In addition to hardware revolutions, another paradigm shift is occurring since the introduction of the notion of Cloud Computing. Even if this approach was first dedicated to business and web-based applications, on-demand HPC is possible and supposes that we will be able to obtain a set of resources as well as services adapted to a specific computing scenario [15, 17, 16]. There are indications that the scientific community is technologically ready for the implementation of private HPC clouds, although a full HPC cloud solution running on virtual machines (VMs) may remain application dependent [18]. The possibility of having HPC cloud computing brings fast-compute clusters within the reach of researchers and users for whom traditional HPC facilities are not a choice. For example, with the BiG Grid HPC Cloud, users get access to a virtualized HPC Cluster that they can configure to exactly match their needs. Still, it provides self-service and dynamically scalable high performance computing facilities [19]. Similarly, in 2010, SGI announced its SGI Cyclone for large-scale, on-demand cloud computing services specifically dedicated to technical applications [20]. This area will remain understandably active in terms of research and development for the foreseeable future, particularly because the virtualization and management features of cloud systems make them an ideal design point for exascale operating system and runtime, and will enable exascale for a broader class of applications [21].

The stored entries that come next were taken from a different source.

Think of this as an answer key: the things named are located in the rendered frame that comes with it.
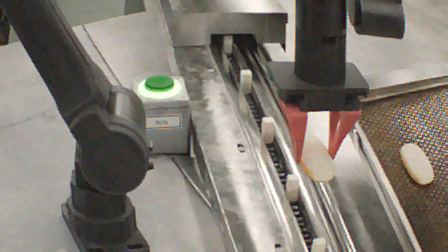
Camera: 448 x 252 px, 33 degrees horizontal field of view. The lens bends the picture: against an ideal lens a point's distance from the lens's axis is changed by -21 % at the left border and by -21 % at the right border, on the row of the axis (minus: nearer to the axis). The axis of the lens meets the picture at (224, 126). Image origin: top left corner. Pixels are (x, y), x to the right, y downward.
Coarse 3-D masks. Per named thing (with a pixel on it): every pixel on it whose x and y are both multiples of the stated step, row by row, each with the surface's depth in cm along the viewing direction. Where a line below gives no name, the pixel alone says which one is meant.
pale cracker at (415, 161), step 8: (408, 144) 103; (400, 152) 103; (408, 152) 102; (416, 152) 101; (408, 160) 100; (416, 160) 99; (424, 160) 99; (408, 168) 99; (416, 168) 98; (424, 168) 97; (416, 176) 97; (424, 176) 96; (432, 176) 96; (424, 184) 96
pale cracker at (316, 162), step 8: (312, 136) 99; (304, 144) 97; (312, 144) 97; (320, 144) 97; (304, 152) 96; (312, 152) 96; (320, 152) 96; (328, 152) 96; (304, 160) 95; (312, 160) 94; (320, 160) 94; (328, 160) 94; (304, 168) 94; (312, 168) 93; (320, 168) 93; (328, 168) 93; (312, 176) 92; (320, 176) 92; (328, 176) 92
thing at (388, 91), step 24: (360, 96) 117; (384, 96) 116; (408, 96) 116; (360, 120) 112; (408, 120) 110; (360, 144) 107; (432, 144) 104; (384, 168) 102; (384, 192) 97; (408, 192) 96; (432, 192) 94; (432, 216) 90; (408, 240) 86
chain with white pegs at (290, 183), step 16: (224, 48) 140; (240, 80) 129; (256, 112) 124; (272, 128) 116; (272, 144) 116; (272, 160) 113; (288, 176) 104; (288, 192) 104; (304, 224) 100; (304, 240) 97; (320, 240) 92
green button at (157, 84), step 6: (150, 78) 117; (156, 78) 117; (162, 78) 117; (168, 78) 117; (144, 84) 116; (150, 84) 115; (156, 84) 115; (162, 84) 115; (168, 84) 115; (174, 84) 116; (150, 90) 115; (156, 90) 114; (162, 90) 114; (168, 90) 115
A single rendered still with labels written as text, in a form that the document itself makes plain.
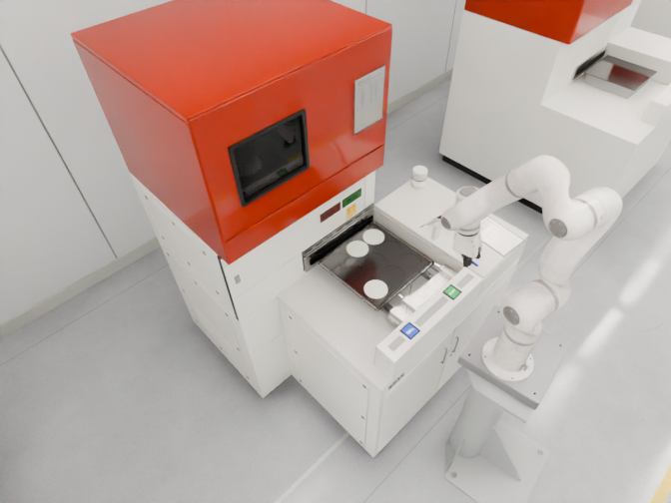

For some time, it has been known that modeling and simulation will continue to play a major role in the future in various aspects of sciences and engineering [22]. We believe that the fields of HPC and simulation will play major roles in industry and in society in general [23]. This supposes that we give more focus to the software tools and research projects that use HPC and simulation in the hope that we will improve our parallel programming tools, languages, and libraries [24]. Just as important, fault tolerance [25] and scalability of algorithms [26] will have to be considered.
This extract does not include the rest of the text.